## Exercise instructions
An exact reproduction is needed of every line from the beginning of the data down to and including the line that contains "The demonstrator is", minus the pictures.

## Given information
* * * * *

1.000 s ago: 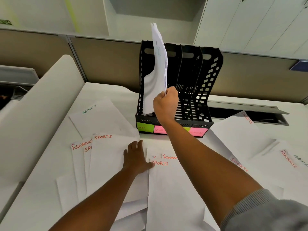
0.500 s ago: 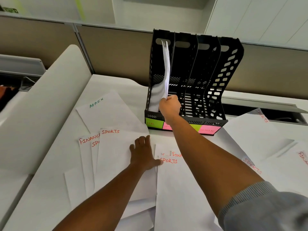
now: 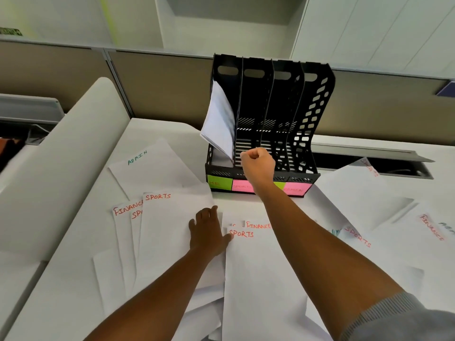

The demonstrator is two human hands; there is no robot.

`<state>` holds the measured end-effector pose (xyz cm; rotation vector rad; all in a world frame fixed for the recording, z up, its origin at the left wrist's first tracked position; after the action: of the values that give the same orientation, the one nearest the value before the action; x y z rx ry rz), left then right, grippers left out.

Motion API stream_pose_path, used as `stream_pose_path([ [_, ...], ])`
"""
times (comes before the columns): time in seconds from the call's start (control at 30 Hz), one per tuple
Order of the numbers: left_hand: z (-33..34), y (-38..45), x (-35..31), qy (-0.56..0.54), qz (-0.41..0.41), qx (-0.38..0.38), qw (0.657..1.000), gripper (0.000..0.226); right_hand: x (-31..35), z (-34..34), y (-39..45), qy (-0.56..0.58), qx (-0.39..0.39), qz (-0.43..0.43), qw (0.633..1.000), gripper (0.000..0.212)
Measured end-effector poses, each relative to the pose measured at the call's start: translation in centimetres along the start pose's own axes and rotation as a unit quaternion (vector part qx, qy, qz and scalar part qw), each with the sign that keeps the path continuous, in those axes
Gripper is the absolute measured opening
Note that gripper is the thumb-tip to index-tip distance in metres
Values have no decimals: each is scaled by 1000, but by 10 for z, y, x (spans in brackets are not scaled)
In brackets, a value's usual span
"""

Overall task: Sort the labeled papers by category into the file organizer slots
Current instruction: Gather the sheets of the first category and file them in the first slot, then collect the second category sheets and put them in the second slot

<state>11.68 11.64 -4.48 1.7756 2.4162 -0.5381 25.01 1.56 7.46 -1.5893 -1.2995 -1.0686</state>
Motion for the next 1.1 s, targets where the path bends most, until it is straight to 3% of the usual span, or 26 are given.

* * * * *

## Answer for the task
1.000 s ago: 
0.500 s ago: 
now: 

The demonstrator is two human hands; there is no robot.

With that, the answer is done.